The standout finding: founders who worked at a startup as it scaled from seed through Series C are nearly twice as likely to build a company that reaches Series A themselves.
- Average Series A conversion rate for European startups: ~23%
- For founders with seed-to-Series C scaling experience: 45.6%
"No other previous employment or experience comes close," the report states.
Critically, the report finds that joining a unicorn in its late stages — just before an IPO — is less valuable than navigating a company through a difficult Series A round. The hands-on experience of operating under resource constraints, rapid iteration, and existential pressure appears to be the actual training mechanism.
What Investors Are Getting Wrong
Christoph Klink, a partner at Antler, argues that the VC community has been over-indexing on prestigious company names when evaluating founders.
"They should actually be paying more attention to the time a founder spent at a Series B logistics startup that's far less mainstream.
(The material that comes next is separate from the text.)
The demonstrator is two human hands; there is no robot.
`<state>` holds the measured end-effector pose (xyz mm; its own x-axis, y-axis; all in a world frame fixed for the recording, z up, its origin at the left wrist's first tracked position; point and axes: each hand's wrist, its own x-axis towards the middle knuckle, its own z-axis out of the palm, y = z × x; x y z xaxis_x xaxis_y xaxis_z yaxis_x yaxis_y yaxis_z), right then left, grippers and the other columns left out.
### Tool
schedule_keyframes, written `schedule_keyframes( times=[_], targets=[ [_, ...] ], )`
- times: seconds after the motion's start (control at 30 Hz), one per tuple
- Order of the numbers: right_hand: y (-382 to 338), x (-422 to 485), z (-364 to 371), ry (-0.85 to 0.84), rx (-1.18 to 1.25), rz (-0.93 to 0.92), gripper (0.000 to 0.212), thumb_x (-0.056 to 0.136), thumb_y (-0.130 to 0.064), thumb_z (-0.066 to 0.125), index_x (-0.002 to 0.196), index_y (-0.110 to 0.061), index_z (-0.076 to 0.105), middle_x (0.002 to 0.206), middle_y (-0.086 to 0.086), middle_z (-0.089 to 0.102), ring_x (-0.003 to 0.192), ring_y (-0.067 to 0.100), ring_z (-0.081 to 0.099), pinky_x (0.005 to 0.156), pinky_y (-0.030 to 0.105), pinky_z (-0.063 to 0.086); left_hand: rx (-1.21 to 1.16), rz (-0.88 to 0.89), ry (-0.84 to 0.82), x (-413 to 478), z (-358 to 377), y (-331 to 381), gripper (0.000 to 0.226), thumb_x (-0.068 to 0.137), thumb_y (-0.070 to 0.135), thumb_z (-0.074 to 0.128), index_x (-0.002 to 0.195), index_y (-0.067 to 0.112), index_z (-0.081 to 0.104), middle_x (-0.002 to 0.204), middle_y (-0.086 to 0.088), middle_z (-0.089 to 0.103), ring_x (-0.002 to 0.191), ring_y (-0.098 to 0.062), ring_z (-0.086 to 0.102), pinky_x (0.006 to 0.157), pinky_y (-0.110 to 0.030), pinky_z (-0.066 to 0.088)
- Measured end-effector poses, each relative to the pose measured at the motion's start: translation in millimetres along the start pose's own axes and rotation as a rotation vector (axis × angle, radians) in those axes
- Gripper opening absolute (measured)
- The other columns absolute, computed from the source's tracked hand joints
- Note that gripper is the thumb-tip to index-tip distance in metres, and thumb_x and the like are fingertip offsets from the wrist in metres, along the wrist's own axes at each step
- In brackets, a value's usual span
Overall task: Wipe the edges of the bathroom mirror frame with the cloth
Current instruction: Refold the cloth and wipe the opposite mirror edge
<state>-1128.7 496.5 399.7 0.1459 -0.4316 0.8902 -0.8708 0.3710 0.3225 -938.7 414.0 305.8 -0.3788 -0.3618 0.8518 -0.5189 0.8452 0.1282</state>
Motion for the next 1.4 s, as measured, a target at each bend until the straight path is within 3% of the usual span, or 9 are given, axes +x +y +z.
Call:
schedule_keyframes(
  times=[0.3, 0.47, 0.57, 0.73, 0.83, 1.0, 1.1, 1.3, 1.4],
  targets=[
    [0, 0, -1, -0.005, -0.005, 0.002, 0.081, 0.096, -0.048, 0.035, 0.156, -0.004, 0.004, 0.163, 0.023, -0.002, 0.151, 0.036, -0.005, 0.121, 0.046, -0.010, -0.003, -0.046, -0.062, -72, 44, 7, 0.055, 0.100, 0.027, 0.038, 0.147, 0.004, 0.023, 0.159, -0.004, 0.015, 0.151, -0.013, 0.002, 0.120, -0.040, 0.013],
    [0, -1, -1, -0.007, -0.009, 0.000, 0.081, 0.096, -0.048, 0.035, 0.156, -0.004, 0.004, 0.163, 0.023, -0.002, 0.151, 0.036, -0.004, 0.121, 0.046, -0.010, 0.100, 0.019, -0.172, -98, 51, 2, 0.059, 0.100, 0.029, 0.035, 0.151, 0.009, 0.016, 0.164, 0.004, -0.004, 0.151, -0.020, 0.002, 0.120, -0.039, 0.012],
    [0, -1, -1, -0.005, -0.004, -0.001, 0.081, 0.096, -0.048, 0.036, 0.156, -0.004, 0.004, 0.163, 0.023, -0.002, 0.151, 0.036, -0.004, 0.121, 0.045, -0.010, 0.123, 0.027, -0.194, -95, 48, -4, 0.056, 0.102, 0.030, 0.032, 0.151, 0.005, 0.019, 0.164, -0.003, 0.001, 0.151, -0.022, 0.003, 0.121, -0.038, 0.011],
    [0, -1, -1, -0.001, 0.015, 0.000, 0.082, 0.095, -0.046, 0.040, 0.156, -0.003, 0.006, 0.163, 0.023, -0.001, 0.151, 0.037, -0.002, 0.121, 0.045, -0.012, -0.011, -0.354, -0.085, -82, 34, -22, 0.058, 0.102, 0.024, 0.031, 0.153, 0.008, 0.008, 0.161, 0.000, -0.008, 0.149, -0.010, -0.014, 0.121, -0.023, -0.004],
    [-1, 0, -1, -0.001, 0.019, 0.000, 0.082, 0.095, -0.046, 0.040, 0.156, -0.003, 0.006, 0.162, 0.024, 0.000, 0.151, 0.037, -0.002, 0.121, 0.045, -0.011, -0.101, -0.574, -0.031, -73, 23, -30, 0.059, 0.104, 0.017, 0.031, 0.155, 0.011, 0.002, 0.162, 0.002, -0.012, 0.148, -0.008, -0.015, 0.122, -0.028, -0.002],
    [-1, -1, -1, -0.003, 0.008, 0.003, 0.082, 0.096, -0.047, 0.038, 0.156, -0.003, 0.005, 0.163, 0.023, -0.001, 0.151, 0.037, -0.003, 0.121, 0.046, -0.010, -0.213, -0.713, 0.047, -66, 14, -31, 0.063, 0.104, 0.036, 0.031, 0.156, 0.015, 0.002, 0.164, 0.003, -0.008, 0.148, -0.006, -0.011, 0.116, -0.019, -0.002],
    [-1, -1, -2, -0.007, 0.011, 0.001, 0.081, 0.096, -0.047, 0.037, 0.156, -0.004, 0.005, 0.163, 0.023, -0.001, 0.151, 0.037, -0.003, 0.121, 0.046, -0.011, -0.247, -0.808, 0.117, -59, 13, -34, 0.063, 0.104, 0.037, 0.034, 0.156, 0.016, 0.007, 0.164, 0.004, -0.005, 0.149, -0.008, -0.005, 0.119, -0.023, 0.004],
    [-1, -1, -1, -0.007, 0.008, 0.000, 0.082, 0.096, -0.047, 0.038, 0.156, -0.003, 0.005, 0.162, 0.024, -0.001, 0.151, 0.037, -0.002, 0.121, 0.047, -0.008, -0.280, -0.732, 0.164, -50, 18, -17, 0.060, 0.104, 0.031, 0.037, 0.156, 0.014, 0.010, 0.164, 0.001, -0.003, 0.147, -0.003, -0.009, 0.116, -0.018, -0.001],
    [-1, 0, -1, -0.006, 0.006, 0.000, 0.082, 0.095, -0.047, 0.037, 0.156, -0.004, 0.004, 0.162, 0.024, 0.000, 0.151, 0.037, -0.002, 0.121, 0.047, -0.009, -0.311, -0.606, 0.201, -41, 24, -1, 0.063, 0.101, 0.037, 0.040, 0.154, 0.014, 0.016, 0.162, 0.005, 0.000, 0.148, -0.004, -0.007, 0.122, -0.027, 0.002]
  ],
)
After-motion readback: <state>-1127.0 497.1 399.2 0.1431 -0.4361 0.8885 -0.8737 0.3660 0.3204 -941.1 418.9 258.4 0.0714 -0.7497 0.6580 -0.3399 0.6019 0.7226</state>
We had this feeling for a long time and we're a little surprised to see it confirmed so heavily in the data."
The implication is that investors using brand recognition as a proxy for founder quality are likely missing a significant share of high-potential talent.
What This Means for Founders and Operators
For startup founders and early employees, the data makes a clear case for prioritizing early-stage, high-growth environments over late-stage prestige. Riding a company from seed to Series C — with all the chaos that entails — appears to be one of the most reliable ways to build the skills that translate into founding success.
For investors, Klink's call to action is direct:
"The task for Europe's investors is to update their filters to find these founders and back them early."
That means developing sourcing strategies that go beyond tracking ex-Google or ex-Meta talent, and building conviction around operators who've done the unglamorous work of scaling a lesser-known startup through multiple funding rounds. The data now backs that instinct.